Petra J van Houdt1, Sudarshan Ragunathan2, Michael Berks3, Zaki Ahmed4, Lucy Kershaw5, Oliver Gurney-Champion6, Sirisha Tadimalla7, Jesper Kallehauge8, Jonathan Arvidsson9, Ben Dickie10, Simon Lévy11, Laura Bell12, Steven Sourbron13, and Michael Jonathan Thrippleton14
1Department of Radiation Oncology, the Netherlands Cancer Institute, Amsterdam, Netherlands, 2Neuroimaging Research, Barrow Neurological Institute, Phoenix, AZ, United States, 3Quantitative Biomedical Imaging Laboratory, Division of Cancer Sciences, University of Manchester, Manchester, United Kingdom, 4Radiology, Mayo Clinic, Rochester, MN, United States, 5Edinburgh Imaging and Centre for Cardiovascular Science, University of Edinburgh, Edinburgh, United Kingdom, 6Department of Radiology and Nuclear Medicine, Amsterdam UMC, Amsterdam, Netherlands, 7Institute of Medical Physics, The University of Sydney, Sydney, Australia, 8Department of Oncology, Aarhus University, Aarhus, Denmark, 9Institute of Clinical Sciences, Department of Radiation Sciences, The University of Gothenburg, Gothenburg, Sweden, 10Manchester Academic Health Science Centre, Division of Informatics, Imaging, and Data Science, School of Health Sciences, Faculty of Biology, Medicine and Health, The University of Manchester, Manchester, United Kingdom, 11Institute of Radiology, Friedrich-Alexander-Universität Erlangen-Nürnberg (FAU), Erlangen, Germany, 12Clinical Imaging, Genentech, Inc, South San Francisco, CA, United States, 13Department of Infection, Immunity and Cardiovascular Disease, University of Sheffield, Sheffield, United Kingdom, 14Edinburgh Imaging and Centre for Clinical Brain Sciences, University of Edinburgh, Edinburgh, United Kingdom
Synopsis
A lack of validated, open-source code reduces the reliability of perfusion MRI, resulting in duplicate development. To address this problem, the Open Science Initiative for Perfusion Imaging (OSIPI) established a taskforce to collect, validate and harmonise such code. To date, 74 code contributions have been collected, with 14 of these tested. Source code and tests are published in an open-access repository. The OSIPI DCE/DSC-MRI code collection constitutes a valuable resource for researchers, and will ultimately be developed into a standardised, community-driven open-source code library.
Introduction
Perfusion MRI results show substantial variability dependent on the processing software used [1,2]. Furthermore, researchers expend substantial effort in writing bespoke code for their analyses because existing solutions are unavailable, unvalidated, difficult to use or provide insufficient functionality. Taskforce 2.3 of the Open Science Initiative for Perfusion Imaging (OSIPI) was therefore established to collect, validate and harmonise open-source code snippets for processing dynamic contrast-enhanced (DCE-) and dynamic susceptibility contrast (DSC-) MRI, as a resource for researchers and developers (Figure 1). Here we report current progress towards these ongoing objectives and present initial results.Methods
A public call for code was made via the ISMRM Perfusion Study Group in February 2021, and contributions were published in a public repository [3]. To provide greatest utility for the most users, code to perform the most common steps of DCE- and DSC-MRI processing pipelines was prioritised. Initial code collection was restricted to the Python language, since it is open-source, widely used and has many high quality scientific computing libraries.

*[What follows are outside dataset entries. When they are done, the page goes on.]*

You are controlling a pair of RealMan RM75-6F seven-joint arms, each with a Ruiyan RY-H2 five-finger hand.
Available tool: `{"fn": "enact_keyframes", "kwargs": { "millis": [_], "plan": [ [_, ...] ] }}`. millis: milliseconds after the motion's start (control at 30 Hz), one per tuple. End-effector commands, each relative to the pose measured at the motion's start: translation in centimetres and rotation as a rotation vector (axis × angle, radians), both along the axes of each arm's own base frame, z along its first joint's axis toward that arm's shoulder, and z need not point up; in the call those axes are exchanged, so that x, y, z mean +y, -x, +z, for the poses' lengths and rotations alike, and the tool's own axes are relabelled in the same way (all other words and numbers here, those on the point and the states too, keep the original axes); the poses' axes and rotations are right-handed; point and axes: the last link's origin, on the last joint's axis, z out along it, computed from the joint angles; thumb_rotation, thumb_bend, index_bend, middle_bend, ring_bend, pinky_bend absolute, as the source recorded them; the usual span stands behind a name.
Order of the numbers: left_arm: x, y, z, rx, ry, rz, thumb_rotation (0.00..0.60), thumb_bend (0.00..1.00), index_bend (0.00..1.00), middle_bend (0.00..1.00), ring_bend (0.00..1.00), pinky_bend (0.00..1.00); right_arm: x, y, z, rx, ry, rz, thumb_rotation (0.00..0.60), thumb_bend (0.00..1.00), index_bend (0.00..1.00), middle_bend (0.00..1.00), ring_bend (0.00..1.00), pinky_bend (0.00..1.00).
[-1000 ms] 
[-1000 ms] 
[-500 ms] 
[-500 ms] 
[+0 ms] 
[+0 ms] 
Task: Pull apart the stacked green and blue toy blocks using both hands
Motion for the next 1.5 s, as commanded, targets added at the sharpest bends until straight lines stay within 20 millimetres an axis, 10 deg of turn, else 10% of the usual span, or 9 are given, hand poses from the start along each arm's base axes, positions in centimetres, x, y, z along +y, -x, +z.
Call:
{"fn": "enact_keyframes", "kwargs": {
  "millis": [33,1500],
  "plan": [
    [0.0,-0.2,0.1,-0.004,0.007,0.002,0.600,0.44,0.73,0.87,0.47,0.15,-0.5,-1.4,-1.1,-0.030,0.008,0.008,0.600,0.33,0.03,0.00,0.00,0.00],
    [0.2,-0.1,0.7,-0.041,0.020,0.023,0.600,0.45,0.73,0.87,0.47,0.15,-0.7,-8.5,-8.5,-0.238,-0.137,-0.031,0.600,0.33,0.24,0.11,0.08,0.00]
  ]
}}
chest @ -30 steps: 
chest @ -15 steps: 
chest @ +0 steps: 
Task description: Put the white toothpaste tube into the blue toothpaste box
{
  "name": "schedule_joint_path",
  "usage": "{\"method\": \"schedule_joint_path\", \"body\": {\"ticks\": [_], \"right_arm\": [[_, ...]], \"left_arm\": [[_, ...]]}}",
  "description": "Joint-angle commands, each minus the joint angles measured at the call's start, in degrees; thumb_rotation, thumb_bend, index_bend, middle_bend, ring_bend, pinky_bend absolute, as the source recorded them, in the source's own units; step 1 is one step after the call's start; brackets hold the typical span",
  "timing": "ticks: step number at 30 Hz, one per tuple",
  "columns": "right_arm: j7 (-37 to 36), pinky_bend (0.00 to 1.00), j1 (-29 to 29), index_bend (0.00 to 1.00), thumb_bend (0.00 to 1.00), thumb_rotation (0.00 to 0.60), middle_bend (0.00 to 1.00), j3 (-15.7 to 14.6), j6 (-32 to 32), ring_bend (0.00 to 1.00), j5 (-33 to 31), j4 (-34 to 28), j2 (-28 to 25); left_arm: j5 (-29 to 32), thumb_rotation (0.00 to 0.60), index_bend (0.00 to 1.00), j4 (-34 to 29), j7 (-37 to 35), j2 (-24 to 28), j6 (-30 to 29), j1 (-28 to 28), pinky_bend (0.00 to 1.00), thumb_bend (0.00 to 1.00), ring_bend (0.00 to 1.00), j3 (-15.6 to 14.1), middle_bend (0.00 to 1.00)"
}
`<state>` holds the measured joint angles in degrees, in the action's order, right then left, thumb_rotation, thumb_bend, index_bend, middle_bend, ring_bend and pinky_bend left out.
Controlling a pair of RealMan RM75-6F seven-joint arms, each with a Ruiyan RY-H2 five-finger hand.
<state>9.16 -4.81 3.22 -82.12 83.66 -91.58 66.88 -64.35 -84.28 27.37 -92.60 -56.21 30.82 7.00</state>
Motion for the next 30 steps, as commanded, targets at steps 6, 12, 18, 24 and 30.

To validate code contributions, automated scientific testing was implemented within the online repository using the Pytest package and the Github Actions feature. The aim is to verify that code outputs match previously defined or measured reference values to within an acceptable tolerance defined by the taskforce, and to document the outputs of each contribution. Test data was taken from digital reference objects (DROs) and clinical scans. Reference values for in-vivo test data were obtained using separate, trusted software; for DRO data, reference values supplied with the DRO were used. Code for variable flip angle T1 mapping was validated using a Quantitative Imaging Biomarker Alliance DRO (version 3 [4]), and in-vivo brain [5] and prostate [6] scans. Code contributions implementing the extended Tofts pharmacokinetic model were validated using data from an anthropomorphic DRO [7].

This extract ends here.